The new credit and debit chip cards are designed to be less vulnerable to fraud. But the millions of consumers who are still waiting for their new more-secure chip cards are being targeted by scammers.
According to the Federal Trade Commission, fraudsters impersonating card issuers are sending emails to consumers who haven’t received a chip-enabled card. The emails claim that consumers either need to update their account by confirming personal information or click on a link embedded in the email before they will get an upgraded chip card. The FTC says:
If you reply to the email with personal information, the scammer can use it to commit identity theft. If you click on the link, you may unknowingly install malware on your device. Malware programs can cause your device to crash, monitor your online activity, send spam, steal personal information and commit fraud.

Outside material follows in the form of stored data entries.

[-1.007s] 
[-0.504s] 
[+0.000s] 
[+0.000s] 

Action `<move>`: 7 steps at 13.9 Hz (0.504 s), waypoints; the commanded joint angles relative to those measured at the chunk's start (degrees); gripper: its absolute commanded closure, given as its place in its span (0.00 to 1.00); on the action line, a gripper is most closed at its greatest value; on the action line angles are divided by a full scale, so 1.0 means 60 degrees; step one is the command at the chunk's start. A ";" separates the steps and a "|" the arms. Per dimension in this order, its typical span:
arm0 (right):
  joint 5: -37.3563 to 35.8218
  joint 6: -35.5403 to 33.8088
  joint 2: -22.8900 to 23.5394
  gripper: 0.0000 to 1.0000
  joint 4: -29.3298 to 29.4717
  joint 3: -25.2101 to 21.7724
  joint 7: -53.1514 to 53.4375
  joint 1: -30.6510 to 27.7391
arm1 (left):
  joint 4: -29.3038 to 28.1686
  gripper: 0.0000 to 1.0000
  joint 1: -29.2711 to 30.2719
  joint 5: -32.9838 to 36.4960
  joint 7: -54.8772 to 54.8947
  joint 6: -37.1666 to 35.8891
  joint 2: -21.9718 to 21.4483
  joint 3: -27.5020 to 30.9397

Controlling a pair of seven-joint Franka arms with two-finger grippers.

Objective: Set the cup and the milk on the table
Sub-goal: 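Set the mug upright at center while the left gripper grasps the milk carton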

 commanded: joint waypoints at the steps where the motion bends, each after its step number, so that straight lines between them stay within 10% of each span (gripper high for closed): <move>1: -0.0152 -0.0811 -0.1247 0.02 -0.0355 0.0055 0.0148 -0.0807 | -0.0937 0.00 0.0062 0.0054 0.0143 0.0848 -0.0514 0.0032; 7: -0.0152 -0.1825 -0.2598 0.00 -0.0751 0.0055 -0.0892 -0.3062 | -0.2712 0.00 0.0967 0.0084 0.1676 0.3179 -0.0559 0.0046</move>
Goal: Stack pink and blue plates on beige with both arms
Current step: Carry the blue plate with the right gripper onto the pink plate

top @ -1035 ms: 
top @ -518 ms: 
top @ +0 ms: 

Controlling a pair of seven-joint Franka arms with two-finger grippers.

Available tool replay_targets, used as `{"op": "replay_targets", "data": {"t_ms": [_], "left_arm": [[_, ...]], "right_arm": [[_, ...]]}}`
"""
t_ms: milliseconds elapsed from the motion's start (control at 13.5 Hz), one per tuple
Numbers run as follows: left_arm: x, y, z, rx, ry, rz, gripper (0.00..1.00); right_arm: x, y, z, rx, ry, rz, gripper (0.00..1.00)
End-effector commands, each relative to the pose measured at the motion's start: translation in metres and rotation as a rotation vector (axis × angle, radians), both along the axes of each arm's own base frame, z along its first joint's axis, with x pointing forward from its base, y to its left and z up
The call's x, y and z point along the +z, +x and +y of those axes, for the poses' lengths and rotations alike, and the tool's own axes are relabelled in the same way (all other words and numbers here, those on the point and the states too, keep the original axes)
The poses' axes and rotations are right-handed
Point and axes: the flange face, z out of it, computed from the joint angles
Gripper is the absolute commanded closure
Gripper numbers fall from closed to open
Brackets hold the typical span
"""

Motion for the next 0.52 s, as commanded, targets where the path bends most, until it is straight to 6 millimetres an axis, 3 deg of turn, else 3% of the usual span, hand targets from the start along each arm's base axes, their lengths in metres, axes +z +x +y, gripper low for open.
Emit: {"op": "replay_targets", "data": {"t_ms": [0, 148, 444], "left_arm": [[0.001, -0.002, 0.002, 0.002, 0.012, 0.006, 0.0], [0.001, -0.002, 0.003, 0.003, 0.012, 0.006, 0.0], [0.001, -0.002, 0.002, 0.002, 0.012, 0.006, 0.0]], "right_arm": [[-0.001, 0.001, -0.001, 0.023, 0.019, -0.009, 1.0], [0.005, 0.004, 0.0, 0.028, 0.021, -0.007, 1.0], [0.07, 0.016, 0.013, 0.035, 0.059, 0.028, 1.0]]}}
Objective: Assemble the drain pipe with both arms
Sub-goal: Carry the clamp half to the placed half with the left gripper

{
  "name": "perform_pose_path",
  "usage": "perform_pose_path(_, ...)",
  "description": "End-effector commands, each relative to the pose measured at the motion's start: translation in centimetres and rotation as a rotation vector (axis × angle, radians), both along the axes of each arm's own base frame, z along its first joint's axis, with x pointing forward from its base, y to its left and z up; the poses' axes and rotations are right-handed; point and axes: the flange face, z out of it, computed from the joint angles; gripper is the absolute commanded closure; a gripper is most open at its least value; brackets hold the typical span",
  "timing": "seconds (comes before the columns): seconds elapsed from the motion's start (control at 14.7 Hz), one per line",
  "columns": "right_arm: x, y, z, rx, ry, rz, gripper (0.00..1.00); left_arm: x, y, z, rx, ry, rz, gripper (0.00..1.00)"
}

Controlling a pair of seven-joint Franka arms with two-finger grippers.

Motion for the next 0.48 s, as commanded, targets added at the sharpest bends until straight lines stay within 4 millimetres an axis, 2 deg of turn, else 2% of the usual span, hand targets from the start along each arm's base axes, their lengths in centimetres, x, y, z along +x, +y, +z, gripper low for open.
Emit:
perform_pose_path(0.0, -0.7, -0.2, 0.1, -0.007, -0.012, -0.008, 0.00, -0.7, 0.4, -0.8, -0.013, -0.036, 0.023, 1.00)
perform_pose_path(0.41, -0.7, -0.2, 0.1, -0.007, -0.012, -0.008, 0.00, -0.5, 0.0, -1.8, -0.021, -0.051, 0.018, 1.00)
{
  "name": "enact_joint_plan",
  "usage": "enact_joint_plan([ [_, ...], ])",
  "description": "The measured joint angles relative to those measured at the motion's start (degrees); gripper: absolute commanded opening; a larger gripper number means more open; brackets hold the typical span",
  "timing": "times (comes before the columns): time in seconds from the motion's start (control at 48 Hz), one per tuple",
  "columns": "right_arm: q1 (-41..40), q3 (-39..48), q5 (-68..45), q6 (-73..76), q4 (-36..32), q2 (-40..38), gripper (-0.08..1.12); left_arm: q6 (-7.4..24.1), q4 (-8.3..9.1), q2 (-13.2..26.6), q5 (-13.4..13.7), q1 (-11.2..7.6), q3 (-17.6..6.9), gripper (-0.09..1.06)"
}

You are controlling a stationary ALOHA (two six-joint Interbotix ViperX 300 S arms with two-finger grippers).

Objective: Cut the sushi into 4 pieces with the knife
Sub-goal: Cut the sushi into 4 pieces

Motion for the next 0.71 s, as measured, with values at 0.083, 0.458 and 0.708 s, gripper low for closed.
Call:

The new cards are less vulnerable to hackers because they contain a microchip that creates a unique single-use code each time you use it. Older cards store payment information in the magnetic stripe on the back of the card, which thieves have an easier time stealing.
According to the FTC, consumers should heed these warnings:
- Be wary of emails. “There’s no reason your card issuer needs to contact you by email — or by phone, for that matter — to confirm personal information before sending you a new chip card,” the FTC says. Asking for your card number is another red flag.
- If you’re questioning the authenticity of an email, simply pick up the phone and call your card issuer.
- Resist the urge to click on links in emails. “Only provide personal information through a company’s website if you typed in the web address yourself and you see signals that the site is secure, like a URL that begins https (the “s” stands for secure),” the FTC says.